> **TASK INSTRUCTIONS**:
Return each line of the material below exactly. Begin at the first and end on the line with "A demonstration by".

> **SOURCE DATA**:
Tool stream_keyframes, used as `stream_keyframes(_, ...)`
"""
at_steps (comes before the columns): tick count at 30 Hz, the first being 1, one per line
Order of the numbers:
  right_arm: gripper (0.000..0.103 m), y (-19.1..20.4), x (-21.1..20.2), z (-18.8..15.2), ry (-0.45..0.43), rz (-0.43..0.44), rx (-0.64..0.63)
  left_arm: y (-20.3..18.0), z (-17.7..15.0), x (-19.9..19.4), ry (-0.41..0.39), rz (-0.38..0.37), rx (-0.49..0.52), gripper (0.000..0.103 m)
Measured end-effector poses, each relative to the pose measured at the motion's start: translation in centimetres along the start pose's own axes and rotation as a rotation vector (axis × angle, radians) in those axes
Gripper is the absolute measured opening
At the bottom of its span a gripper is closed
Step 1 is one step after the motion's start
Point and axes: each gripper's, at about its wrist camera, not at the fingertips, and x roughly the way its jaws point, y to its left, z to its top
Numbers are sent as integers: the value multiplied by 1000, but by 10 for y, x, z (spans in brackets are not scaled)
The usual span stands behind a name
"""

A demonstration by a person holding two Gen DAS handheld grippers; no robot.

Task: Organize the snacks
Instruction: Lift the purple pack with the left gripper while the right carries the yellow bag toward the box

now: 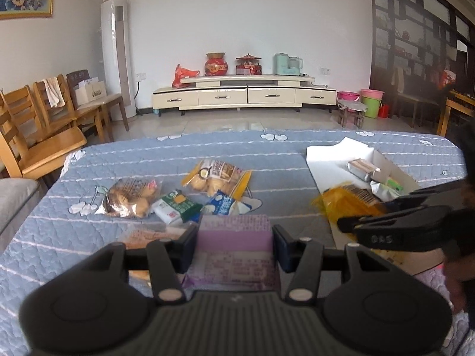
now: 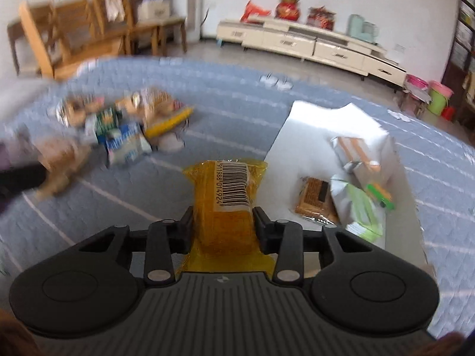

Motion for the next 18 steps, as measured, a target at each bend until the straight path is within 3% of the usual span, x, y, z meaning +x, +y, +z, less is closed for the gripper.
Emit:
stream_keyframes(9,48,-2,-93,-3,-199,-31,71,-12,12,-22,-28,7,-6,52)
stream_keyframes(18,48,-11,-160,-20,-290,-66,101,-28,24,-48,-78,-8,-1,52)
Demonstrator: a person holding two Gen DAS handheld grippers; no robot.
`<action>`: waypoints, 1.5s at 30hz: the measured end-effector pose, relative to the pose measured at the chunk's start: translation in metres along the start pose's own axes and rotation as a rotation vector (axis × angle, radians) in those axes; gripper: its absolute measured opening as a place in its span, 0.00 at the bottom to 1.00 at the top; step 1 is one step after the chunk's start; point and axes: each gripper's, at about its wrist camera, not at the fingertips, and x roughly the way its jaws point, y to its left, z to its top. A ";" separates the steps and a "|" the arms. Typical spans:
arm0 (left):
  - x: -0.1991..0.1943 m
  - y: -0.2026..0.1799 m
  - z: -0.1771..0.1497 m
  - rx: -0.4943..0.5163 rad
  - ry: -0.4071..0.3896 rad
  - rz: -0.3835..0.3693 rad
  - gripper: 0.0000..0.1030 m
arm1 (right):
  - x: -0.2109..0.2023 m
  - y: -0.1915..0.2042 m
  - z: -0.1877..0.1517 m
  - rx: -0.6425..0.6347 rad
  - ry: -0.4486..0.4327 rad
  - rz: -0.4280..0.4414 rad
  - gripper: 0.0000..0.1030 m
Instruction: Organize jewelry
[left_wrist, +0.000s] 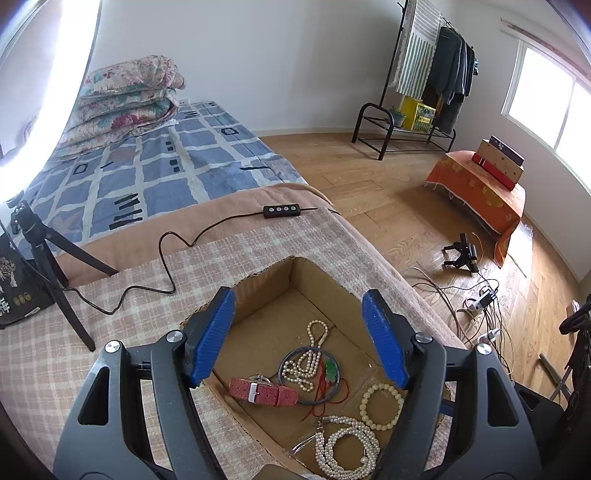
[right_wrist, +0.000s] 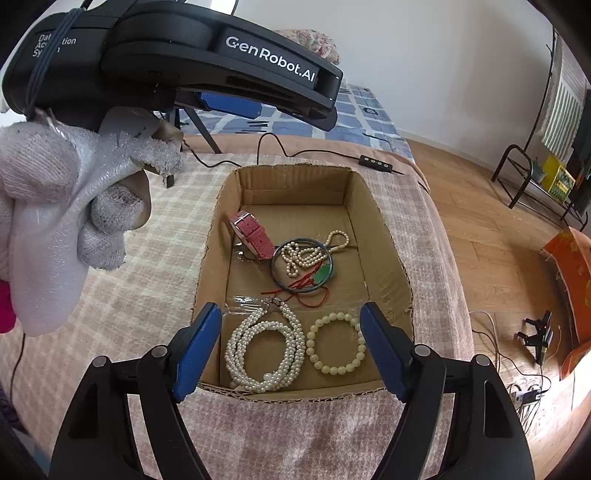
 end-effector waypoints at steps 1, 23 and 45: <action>-0.002 0.001 0.000 -0.001 -0.001 0.001 0.71 | -0.001 0.001 0.001 0.000 -0.003 -0.001 0.75; -0.118 0.035 -0.016 -0.020 -0.115 0.122 0.72 | -0.039 0.026 0.015 0.028 -0.061 -0.044 0.75; -0.279 0.045 -0.107 0.000 -0.255 0.173 0.85 | -0.125 0.074 -0.007 0.064 -0.210 -0.150 0.78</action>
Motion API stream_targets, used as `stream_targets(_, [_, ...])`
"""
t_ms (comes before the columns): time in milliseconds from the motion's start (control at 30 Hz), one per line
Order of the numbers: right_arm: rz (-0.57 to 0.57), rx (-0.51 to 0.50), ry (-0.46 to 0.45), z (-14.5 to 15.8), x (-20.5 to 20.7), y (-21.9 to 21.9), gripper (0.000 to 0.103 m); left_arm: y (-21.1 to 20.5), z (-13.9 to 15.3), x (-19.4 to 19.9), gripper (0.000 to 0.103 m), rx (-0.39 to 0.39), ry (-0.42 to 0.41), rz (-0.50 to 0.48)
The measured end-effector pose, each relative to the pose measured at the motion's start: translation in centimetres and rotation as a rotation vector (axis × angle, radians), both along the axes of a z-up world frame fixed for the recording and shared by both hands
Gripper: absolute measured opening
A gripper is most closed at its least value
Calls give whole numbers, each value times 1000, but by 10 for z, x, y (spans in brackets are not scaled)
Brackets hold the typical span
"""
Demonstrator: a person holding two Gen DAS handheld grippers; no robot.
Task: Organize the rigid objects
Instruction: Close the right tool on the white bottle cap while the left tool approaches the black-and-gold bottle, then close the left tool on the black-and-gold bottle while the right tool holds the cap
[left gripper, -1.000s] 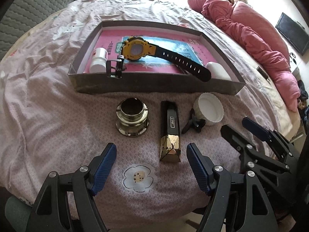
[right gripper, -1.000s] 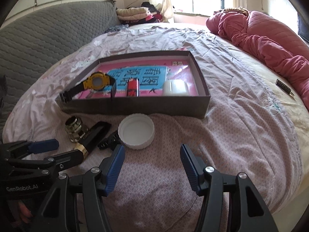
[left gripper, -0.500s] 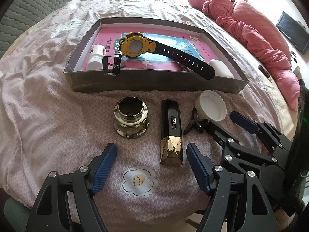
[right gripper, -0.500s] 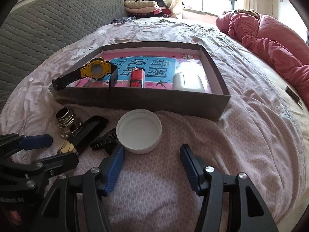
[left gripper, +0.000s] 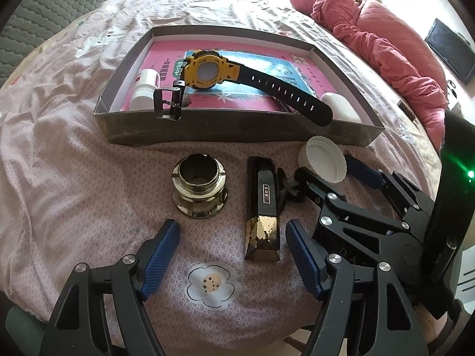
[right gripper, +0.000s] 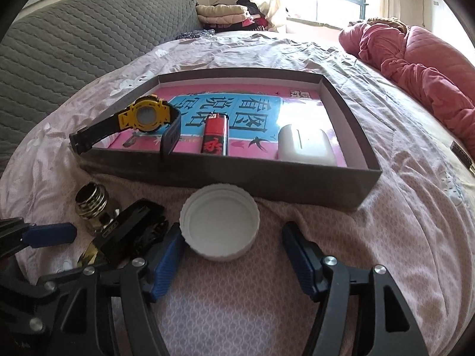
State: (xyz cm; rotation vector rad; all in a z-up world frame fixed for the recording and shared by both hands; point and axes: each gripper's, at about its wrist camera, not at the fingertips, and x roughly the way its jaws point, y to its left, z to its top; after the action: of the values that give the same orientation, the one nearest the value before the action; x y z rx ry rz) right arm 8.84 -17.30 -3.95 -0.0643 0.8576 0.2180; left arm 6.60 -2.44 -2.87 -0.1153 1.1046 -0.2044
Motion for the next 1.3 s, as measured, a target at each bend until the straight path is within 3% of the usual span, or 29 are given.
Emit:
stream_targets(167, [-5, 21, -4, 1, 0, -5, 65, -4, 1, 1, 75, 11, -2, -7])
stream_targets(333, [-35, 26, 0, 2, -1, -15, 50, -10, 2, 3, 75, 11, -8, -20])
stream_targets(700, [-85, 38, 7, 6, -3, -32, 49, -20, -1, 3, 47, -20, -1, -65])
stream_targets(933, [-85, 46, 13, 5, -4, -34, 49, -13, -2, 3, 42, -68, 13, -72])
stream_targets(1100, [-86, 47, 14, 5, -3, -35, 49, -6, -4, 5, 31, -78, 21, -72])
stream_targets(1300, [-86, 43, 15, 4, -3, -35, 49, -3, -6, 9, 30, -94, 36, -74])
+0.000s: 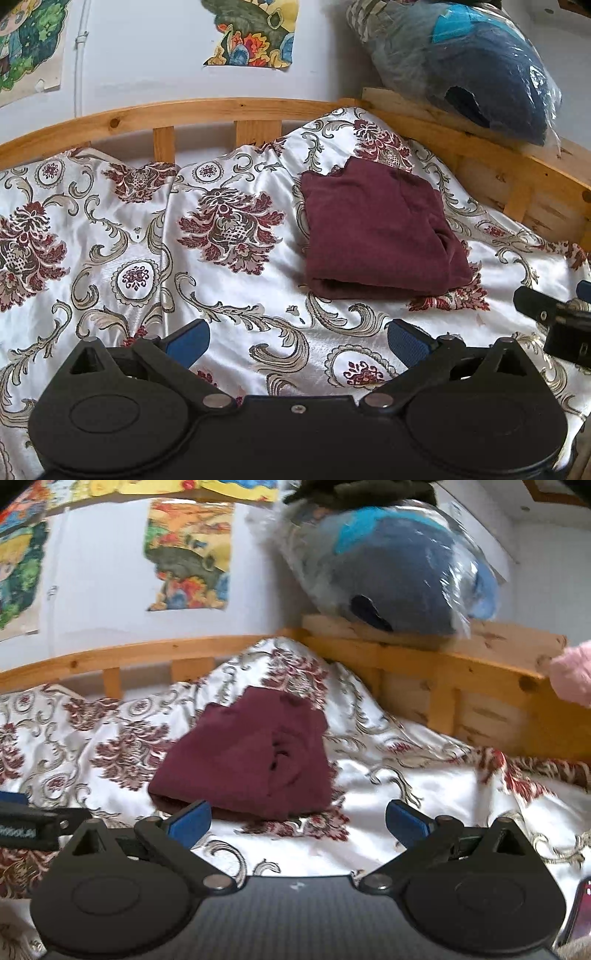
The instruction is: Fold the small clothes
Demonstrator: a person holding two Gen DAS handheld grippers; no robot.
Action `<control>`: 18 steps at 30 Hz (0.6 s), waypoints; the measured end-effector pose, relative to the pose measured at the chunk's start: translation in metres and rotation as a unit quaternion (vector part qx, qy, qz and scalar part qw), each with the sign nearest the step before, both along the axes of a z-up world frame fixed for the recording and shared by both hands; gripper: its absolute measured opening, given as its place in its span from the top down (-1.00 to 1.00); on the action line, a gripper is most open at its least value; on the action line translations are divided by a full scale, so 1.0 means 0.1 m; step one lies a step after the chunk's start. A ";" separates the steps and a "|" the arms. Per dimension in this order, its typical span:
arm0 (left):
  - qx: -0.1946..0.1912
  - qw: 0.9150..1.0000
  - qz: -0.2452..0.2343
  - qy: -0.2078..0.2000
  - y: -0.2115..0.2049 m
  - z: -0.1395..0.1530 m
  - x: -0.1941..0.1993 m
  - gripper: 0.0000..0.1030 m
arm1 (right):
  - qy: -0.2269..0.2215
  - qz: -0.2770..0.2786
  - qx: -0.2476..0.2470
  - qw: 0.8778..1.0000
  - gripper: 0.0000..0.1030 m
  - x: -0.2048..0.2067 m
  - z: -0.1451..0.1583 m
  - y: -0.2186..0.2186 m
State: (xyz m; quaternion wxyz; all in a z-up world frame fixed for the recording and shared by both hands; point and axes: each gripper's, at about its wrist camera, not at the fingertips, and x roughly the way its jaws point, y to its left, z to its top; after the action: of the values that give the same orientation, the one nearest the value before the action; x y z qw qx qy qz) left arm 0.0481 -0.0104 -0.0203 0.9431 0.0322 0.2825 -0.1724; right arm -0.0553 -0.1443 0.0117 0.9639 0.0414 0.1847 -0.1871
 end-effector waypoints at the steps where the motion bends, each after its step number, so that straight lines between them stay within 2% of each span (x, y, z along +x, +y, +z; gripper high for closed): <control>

> **THE COMPLETED TASK**:
Tool stream_keyframes, used as `stream_keyframes(_, ...)`
"""
at_steps (comes before the columns): tick count at 30 Hz, the first being 1, one per line
Order of the numbers:
  right_arm: gripper (0.000..0.103 m), y (-19.1..20.4), x (-21.1..20.2), z (-18.8..15.2), ry (-0.45..0.43), rz (-0.43..0.44), rx (-0.64..0.63)
  left_arm: y (-20.3..18.0), z (-17.7..15.0), x (-19.9..19.4), ry (-0.41..0.39), rz (-0.38..0.37), rx (-0.49..0.52), gripper (0.000..0.103 m)
Measured end-effector poses, each relative to the pose measured at the motion's start: translation in centimetres along the start pose's own axes and rotation as a rotation vector (axis × angle, radians) in those axes
Gripper is the absolute measured opening
At the bottom of its span a gripper is closed
Step 1 is one step after the motion's start
Point and axes: each gripper's, at about its wrist camera, not at the fingertips, and x roughly the way its jaws point, y to its left, z to its top
Numbers are sent as integers: the value multiplied by 1000, but by 10 for y, x, z (spans in brackets are not scaled)
The usual span stands behind a name
"""

A demonstration by a person holding two Gen DAS handheld grippers; no robot.

Nothing further is needed to complete this exercise.